Becoming a machine learning engineer requires an ample amount of knowledge and expertise in mathematics, programming languages, Agile development practices, Artificial intelligence, Neural networks, etc. You can follow up on this Artificial Intelligence tutorial and keep yourself updated with the latest trends going on in the industry.
Business Intelligence(BI) Analyst
The third most popular application of AI has been Business Intelligence and Analysis. Business intelligence is a collection of AI tools, statistical models, and data science that enables a business to collect raw data from unrelated sources and convert that information into visual insights. The person who deals with business intelligence and creates appealing reports is known as the BI Analyst.
BI Analysts have now become an integral part of the organization as they help it to analyze the data, find the relationship between seemingly unrelated datasets, and convert it into visualizations that even a non-technical person can understand.
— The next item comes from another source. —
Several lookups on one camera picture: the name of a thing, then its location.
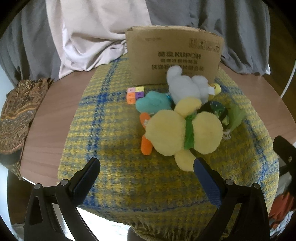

Here, AI enables them to generate reports, ask questions to their data in natural language and find new opportunities by doing market research. Apart from AI and data science, a BI analyst should also have extensive knowledge of cloud computing, SQL Servers, MS Excel, SQL Servers, data mining, and documentation.
So, these were the top 3 career paths you can go for after learning Artificial Intelligence. However, there are a plethora of job roles available for AI professionals in different fields like Robotics, Product management, Big Data, Research, software development, and transportation. With the right skills and mindset, you can learn how to use AI applications to solve real-world problems and have a bright future.